Mr. Poloz has acknowledged in the past that he is, by nature, an optimist; his position here could be a manifestation of that. The Bank of Canada itself – under the leadership of Mr. Poloz’s successor, Tiff Macklem – has said repeatedly in recent months that this pace of wage growth is “incompatible” with sustainably returning inflation to the bank’s 2-per-cent target.
Still, Mr. Poloz provides some food for serious thought about the processes by which wages feed into inflation – or, don’t feed into it, if prevailing economic conditions are different.
He outlines the two key means by which the inflationary pressures implied by higher wages can be mitigated: by increases in productivity; and/or by decreases in profit margins for employers. One or the other, or a combination of the two, could allow workers to improve their incomes without fuelling a continuing inflation problem.
Neither seems to be happening at the moment.
Canada’s labour productivity – measured by gross domestic product per hour worked – has fallen for five consecutive quarters. Employment and labour costs have continued to grow, but they haven’t been matched by a commensurate increase in output.
Meanwhile, as Bank of Canada deputy governor Nicolas Vincent noted in a speech last week, companies have shown little willingness to absorb their rising costs and accept lower profit margins.
“Price increases have closely mirrored cost increases,” Mr. Vincent said. “Even if profit margins haven’t increased, consumers have been left to bear the full brunt of higher prices.”
But looking at the bigger picture, Mr. Poloz noted that workers’ share of total income in the economy “has never been lower than it is today.” We could be nearing an “inflection point,” as he put it, at which wages’ share of income stops declining and perhaps begins to inch back toward historical levels, while corporate profits’ share retreats toward historical norms. In such a case, he said, generally higher wage growth would be a restoration of balance, without fuelling inflation.
Meanwhile, Mr. Poloz suggested that the aging population – and in particular, the growing numbers of baby boomers hitting retirement – may be throwing a temporary wrench into Canada’s productivity numbers.
He noted that management jobs have surged by about 12 per cent in the past year, far greater than the 2.8-per-cent growth in total employment. He theorizes that businesses may be “doubling up” on managers in order to train replacements for senior staff who are nearing retirement. The result is more high-income staff, without generating any additional output.
“That’s a productivity burn right there,” Mr. Poloz said.
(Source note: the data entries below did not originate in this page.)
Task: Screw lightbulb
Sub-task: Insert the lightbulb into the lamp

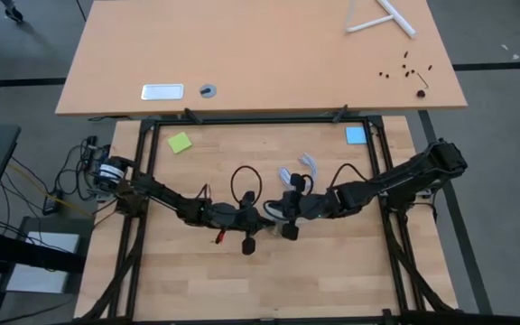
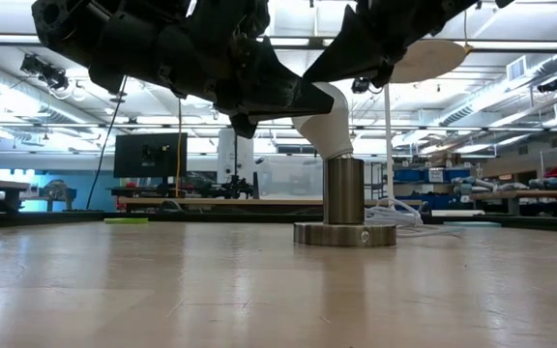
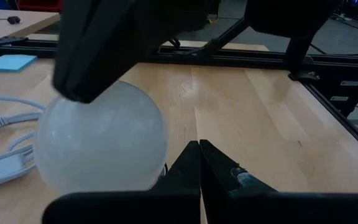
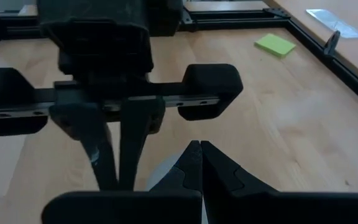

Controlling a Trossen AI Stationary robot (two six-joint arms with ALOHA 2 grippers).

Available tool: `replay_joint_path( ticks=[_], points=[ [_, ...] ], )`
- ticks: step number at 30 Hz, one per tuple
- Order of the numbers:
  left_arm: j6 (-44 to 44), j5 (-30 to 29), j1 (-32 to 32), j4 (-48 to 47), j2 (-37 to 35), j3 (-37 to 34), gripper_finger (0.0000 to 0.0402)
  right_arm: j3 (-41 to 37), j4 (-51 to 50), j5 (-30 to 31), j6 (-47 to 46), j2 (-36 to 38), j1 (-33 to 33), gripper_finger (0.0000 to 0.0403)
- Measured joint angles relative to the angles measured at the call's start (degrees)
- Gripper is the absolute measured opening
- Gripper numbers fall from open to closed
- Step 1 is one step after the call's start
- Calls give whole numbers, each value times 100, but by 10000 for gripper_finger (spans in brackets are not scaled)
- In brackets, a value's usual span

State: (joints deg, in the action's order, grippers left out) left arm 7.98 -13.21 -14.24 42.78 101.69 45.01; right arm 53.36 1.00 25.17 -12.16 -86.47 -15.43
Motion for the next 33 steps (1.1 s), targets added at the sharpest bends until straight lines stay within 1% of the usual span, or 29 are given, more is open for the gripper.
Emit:
replay_joint_path(
  ticks=[14, 28, 30, 33],
  points=[
    [-1, 0, 0, -21, 0, -2, 0, 9, -232, 7, -109, 57, -56, 5],
    [-1, 0, 0, -40, 0, -2, 0, 0, -697, 13, -179, 418, -330, 5],
    [-1, 0, -16, -77, 0, -2, 0, 0, -808, 88, -204, 433, -398, 5],
    [10, 0, -57, -124, 0, -2, 0, 0, -1108, 527, -373, 517, -514, 5]
  ],
)
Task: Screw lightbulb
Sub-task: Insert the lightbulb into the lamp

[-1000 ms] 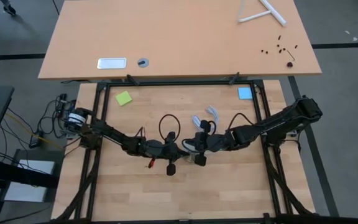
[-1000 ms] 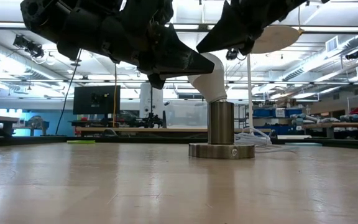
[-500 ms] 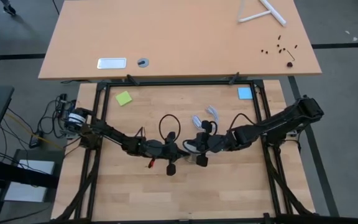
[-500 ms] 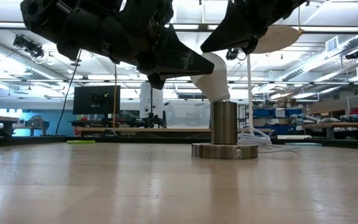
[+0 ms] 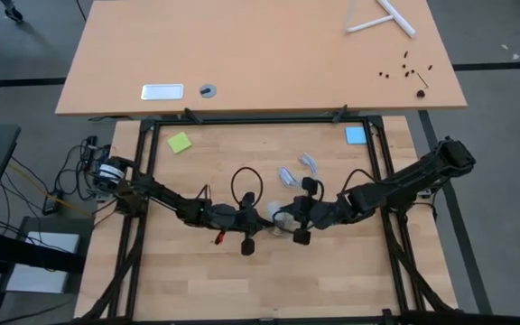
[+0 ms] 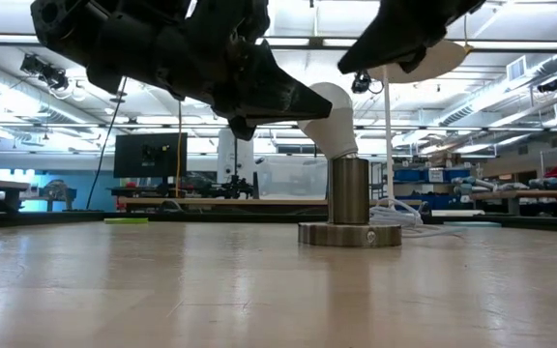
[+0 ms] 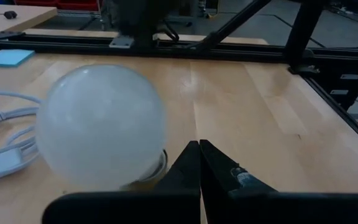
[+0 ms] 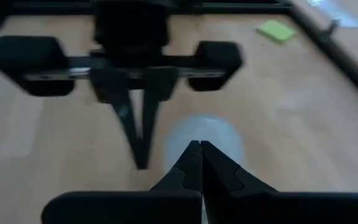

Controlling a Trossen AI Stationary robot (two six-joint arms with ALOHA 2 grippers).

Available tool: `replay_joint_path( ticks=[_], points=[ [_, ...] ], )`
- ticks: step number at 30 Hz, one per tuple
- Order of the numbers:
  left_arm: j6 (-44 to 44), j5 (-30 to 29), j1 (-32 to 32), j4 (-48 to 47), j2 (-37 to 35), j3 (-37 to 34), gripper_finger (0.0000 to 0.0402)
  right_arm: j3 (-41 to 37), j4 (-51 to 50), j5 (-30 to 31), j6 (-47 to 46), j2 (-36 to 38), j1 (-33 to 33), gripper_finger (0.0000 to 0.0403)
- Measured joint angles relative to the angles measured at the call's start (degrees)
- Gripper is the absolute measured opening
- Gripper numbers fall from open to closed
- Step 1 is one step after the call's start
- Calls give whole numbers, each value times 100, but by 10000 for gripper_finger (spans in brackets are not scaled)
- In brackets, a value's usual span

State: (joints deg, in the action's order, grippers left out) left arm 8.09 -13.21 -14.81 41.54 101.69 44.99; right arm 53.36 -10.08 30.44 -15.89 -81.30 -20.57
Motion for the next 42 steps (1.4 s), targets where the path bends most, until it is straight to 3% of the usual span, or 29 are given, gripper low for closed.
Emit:
replay_joint_path(
  ticks=[4, 11, 17, 21, 29, 42],
  points=[
    [273, 10, -3, -55, 0, -2, 0, 0, -385, 480, -88, 105, -95, 5],
    [440, 349, -83, 141, 0, -141, 0, 0, -513, 299, -104, 156, 11, 2],
    [779, 346, -138, 1844, 0, -1043, 0, -239, -411, 295, -92, 215, 134, 1],
    [984, 336, -57, 2832, -3, -1474, 0, -605, 284, 184, -58, 404, 280, 1],
    [1168, 228, 92, 2238, -2, -1305, 0, -1433, 2085, -500, -51, 358, 860, 0],
    [1142, 223, 310, 1547, -2, -938, 0, -1512, 2501, -1259, 69, 269, 1097, 0]
  ],
)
But when those senior managers retire and make way for their replacements, he said, we could see some rebound in productivity.
In Mr. Poloz’s 2022 book, The Next Age of Uncertainty, he talks about five “tectonic forces” that he sees as making economic analysis and forecasting particularly complicated over the next several years: the aging population; income inequality; technological change; rising debt; and climate change. The first three may all play large roles in the direction of wages, productivity and inflation, and alter the way those measures interact.
“It’s got to confuse the signals that we normally look at,” he said.
None of which is to say, necessarily, that the current 5-per-cent annual pace of wage growth isn’t a looming inflation problem. But the relationship is more complicated than a straight line – and economic analysts will need to keep open minds as the data evolve.
“I’m not saying [wage growth] is not part of an inflation risk, or concern. It is. But it needs to be assessed with that broader lens over top of it.”